По отношению к нему я много в чем виноват. Но иногда, как это ни абсурдно, я чувствую самую сильную вину вот за что. Я открыл перед ним дверь микроавтобуса, я пригласил его в дорогу. И хотя я не вылетел в кювет, я все-таки завез его в какое-то мрачное, холодное, бесцветное место и бросил, а ведь подобрал я его там, где пейзаж переливался всеми красками, небеса сверкали фейерверком, а он стоял с широко открытыми глазами и дивился этому миру.

3

За три недели до отъезда на День благодарения в Бостон на его рабочий адрес пришла посылка: широкий, плоский, громоздкий деревянный ящик, на обеих сторонах черным маркером — его имя и адрес; ящик пролежал возле стола целый день, и только вечером он открыл его.

По обратному адресу он догадался, что это, но все равно испытывал инстинктивное любопытство, какое всегда чувствуешь, разворачивая что-то, пусть даже нежеланное. В коробке обнаружились слои коричневой оберточной бумаги, потом пузырчатой пленки и, наконец, завернутая в белую бумагу картина. Он перевернул ее: «Джуду с любовью и извинениями, Джей-Би», — нацарапал на холсте Джей-Би, прямо над подписью «Жан-Батист Марион». К обороту рамы скотчем был приклеен конверт из галереи Джей-Би с адресованным ему письмом, удостоверяющим подлинность картины, с датой и подписью регистратора галереи.

Он позвонил Виллему, зная, что тот уже должен ехать домой из театра.

— Угадай, что мне сегодня прислали?

После секундной паузы Виллем ответил:

— Картину.

— Точно, — сказал он и вздохнул. — Значит, это была твоя идея?

Виллем закашлялся.

— Я просто сказал ему, что у него нет выбора, если он хочет, чтобы ты когда-нибудь еще с ним разговаривал. — Виллем замолчал, и он услышал шум ветра. — Тебе помочь дотащить ее домой?

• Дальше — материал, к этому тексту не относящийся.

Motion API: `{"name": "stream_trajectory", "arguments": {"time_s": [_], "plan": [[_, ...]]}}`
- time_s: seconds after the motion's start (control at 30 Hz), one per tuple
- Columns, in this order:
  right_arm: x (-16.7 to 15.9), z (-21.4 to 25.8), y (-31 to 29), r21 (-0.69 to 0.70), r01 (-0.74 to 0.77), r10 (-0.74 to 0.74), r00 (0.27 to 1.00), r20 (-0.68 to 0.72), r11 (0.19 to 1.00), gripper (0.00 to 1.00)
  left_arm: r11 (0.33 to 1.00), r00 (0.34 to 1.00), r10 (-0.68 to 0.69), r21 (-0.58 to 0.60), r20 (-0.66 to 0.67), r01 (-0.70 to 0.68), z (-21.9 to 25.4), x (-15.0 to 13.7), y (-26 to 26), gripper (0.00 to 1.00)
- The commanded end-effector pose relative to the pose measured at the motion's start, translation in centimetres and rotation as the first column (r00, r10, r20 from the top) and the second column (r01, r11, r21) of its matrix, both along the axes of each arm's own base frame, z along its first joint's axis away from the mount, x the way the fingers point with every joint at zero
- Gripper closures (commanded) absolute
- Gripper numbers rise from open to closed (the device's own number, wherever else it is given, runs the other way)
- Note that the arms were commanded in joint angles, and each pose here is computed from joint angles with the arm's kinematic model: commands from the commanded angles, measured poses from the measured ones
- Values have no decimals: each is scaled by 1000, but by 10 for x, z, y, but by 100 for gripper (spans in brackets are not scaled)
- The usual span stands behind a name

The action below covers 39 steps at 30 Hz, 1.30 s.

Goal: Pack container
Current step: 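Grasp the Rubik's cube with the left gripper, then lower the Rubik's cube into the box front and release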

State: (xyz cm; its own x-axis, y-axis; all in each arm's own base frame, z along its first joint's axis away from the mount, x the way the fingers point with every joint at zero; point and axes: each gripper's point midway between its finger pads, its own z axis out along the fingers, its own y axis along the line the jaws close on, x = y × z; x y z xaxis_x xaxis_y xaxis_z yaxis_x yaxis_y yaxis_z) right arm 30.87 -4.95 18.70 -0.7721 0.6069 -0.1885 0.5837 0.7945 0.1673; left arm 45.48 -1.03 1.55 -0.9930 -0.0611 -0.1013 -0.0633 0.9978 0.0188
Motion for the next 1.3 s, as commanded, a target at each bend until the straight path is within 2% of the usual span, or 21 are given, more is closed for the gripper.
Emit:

— Спасибо, — сказал он, — но я пока оставлю ее здесь, потом заберу.

Он снова завернул картину в ее защитные слои и положил в ящик, который засунул под тумбу письменного стола. Перед тем как выключить компьютер, он начал было писать записку Джей-Би, но стер написанное и отправился домой.

Его почти не удивило, что Джей-Би все-таки послал ему картину, и совсем не удивило, что это Виллем убедил его так поступить. Полтора года назад, как раз когда Виллем начинал играть в «Теореме Маламуда», Джей-Би предложили выставляться в галерее в Нижнем Ист-Сайде, и прошлой весной у него прошла первая персональная выставка, «Мальчики», серия из двадцати четырех картин, основанных на фотографиях их троих. Джей-Би сдержал свое давнее обещание и показывал ему те его фотографии, с которых собирался рисовать, и хотя он разрешал использовать многие из них (хоть и неохотно: ему становилось дурно при одной мысли об этом, но он знал, как важна эта серия для Джей-Би), но Джей-Би всегда были интереснее те фотографии, которые он использовать не разрешал и даже не помнил, когда они были сделаны, — в том числе и снимок, где он свернулся на кровати, с открытыми, но пугающе невидящими глазами, пальцы левой руки неестественно широко растопырены, словно когти вурдалака. Это была их первая ссора: Джей-Би упрашивал, потом дулся, потом угрожал, потом вопил, а когда из этого ничего не вышло, попытался перетянуть на свою сторону Виллема.

— Ты понимаешь, что я тебе ничего не должен? — сказал как-то Джей-Би, убедившись, что переговоры с Виллемом ни к чему не приведут. — Формально я не обязан спрашивать твоего разрешения. Я тебе, по сути, делаю одолжение. А так-то я могу рисовать все, что мне заблагорассудится.

На это было что возразить, но его слишком переполняла злость.

— Ты обещал, Джей-Би, — сказал он. — Разве этого недостаточно?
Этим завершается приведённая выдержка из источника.